Reputation: 249
I'm implementing a web robot that has to get all the links from a page and select the needed ones. I got it all working except I encountered a probem where a link is inside a "table" or a "span" tag. Here's my code snippet:
Document doc = Jsoup.connect(url)
.timeout(TIMEOUT * 1000)
.get();
Elements elts = doc.getElementsByTag("a");
And here's the example HTML:
<table>
<tr><td><a href="www.example.com"></a></td></tr>
</table>
My code will not fetch such links. Using doc.select doesn't help too. My question is, how to get all the links from the page?

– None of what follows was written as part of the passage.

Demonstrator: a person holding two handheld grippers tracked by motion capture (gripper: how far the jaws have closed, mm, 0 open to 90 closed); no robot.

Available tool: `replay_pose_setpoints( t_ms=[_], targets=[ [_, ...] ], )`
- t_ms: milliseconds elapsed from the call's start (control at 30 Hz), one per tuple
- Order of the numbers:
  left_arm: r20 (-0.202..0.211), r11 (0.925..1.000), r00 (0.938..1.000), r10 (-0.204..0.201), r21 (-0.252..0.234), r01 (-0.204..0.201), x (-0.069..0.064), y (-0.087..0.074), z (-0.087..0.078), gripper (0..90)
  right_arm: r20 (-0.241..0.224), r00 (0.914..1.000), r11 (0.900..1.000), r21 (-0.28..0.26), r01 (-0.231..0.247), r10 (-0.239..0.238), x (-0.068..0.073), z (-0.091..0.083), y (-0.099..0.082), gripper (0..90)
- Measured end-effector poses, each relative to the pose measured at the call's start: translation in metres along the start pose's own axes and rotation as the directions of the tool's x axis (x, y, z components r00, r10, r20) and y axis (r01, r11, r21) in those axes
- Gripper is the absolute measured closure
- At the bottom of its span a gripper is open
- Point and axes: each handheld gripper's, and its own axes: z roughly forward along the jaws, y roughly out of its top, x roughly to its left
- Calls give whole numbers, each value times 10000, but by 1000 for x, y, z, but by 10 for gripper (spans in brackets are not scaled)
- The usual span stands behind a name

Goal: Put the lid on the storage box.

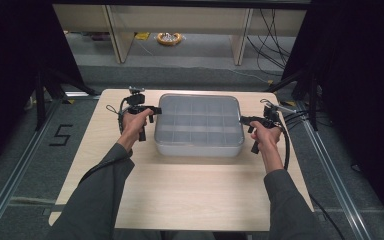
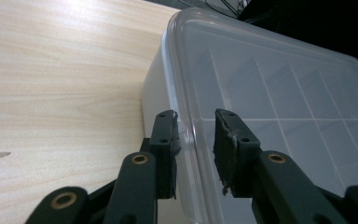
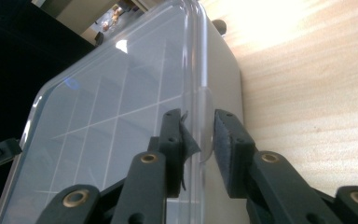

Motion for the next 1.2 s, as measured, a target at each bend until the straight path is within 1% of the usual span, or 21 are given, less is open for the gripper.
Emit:
replay_pose_setpoints(
  t_ms=[133,333,400,467,533,567,600,633,667,700,767,800,833,867,900,933,967,1000,1100,1167,1200],
  targets=[
    [-103,9995,9994,326,63,-325,-1,-1,1,674,-44,9996,9996,-129,-263,263,1,1,1,744],
    [65,9999,9998,167,22,-167,1,-2,2,666,77,9999,9999,-96,94,-93,1,1,0,742],
    [307,9999,9994,133,-37,-131,4,-3,2,661,56,9999,9999,-133,92,-91,2,0,0,743],
    [422,9996,9989,-184,-194,192,4,-3,-1,620,123,9996,9995,-222,237,-235,3,-1,1,745],
    [527,9997,9986,-99,-218,111,4,-4,-5,596,191,9992,9994,-55,341,-340,4,-4,1,752],
    [578,9997,9983,-108,-229,121,4,-4,-7,582,187,9998,10000,59,-54,53,7,-5,1,760],
    [697,9997,9975,-108,-210,123,5,-4,-10,573,188,9996,9997,-138,202,-199,6,-5,1,761],
    [771,9998,9970,-104,-158,116,4,-4,-12,574,197,9996,9996,-198,204,-200,6,-5,1,760],
    [737,10000,9973,-52,-54,56,5,-5,-14,567,320,9965,9965,-270,785,-776,2,-5,1,760],
    [675,10000,9977,-37,48,33,5,-5,-15,558,278,9980,9982,-175,578,-573,3,-6,1,760],
    [651,10000,9978,-89,48,86,7,-7,-17,545,325,9979,9983,-69,571,-568,5,-7,0,756],
    [723,9999,9973,-125,110,118,8,-7,-17,551,239,9994,9997,53,231,-232,8,-7,-1,750],
    [764,9997,9970,-110,213,94,9,-8,-17,555,299,9966,9970,-54,774,-772,5,-6,0,745],
    [863,9995,9961,-159,270,136,10,-9,-16,576,343,9979,9985,29,551,-552,7,-6,-1,741],
    [1039,9993,9943,-255,282,227,11,-11,-15,609,281,9951,9953,-155,956,-951,5,-5,-1,739],
    [1062,9989,9935,-398,268,372,11,-12,-14,621,375,9962,9967,-174,798,-791,6,-3,-1,735],
    [981,9992,9951,-145,395,107,12,-13,-13,633,278,9975,9978,-44,659,-657,6,-3,-2,732],
    [907,9993,9956,-219,328,190,11,-14,-11,654,171,9992,9992,-167,358,-356,7,-2,-2,731],
    [723,9995,9973,-143,282,123,10,-15,-9,657,159,9992,9993,-47,358,-357,4,-2,-3,729],
    [622,9997,9981,-20,231,5,9,-14,-9,666,25,9995,9993,-186,318,-318,4,-2,-4,729],
    [548,9997,9985,85,232,-98,8,-14,-9,673,-43,9999,9997,-186,150,-150,4,-3,-4,730]
  ],
)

EDIT: I think I know where the problem is. THe page I'm having trouble with is very badly written, HTML validator throws out tremendous amount of errors. Could this cause problems?
Upvotes: 7
Views: 15690
Reputation: 29
Try this code
String url = "http://test.com";
Document doc = null;
try {
doc = Jsoup.connect(url).get();
Elements links = doc.select(<i>"a[href]"<i>);
Element link;
for(int j=0;j<150;j++){
link=links.get(j);
System.out.println("a= " link.attr("abs:href").toString() );
}
} catch (IOException e) {
// TODO Auto-generated catch block
e.printStackTrace();
}
Upvotes: 0
Reputation: 25340
In general Jsoup can handle moste bad HTML. Dump the HTML as JSoup uses it (you can simple output doc.toString()
).
Tip: use select()
instead of getElementsByX()
, its faster and more flexible.
Elements elts = doc.select("a");
(edit)
Here's an overview about the Selector-API: http://jsoup.org/cookbook/extracting-data/selector-syntax
Upvotes: 6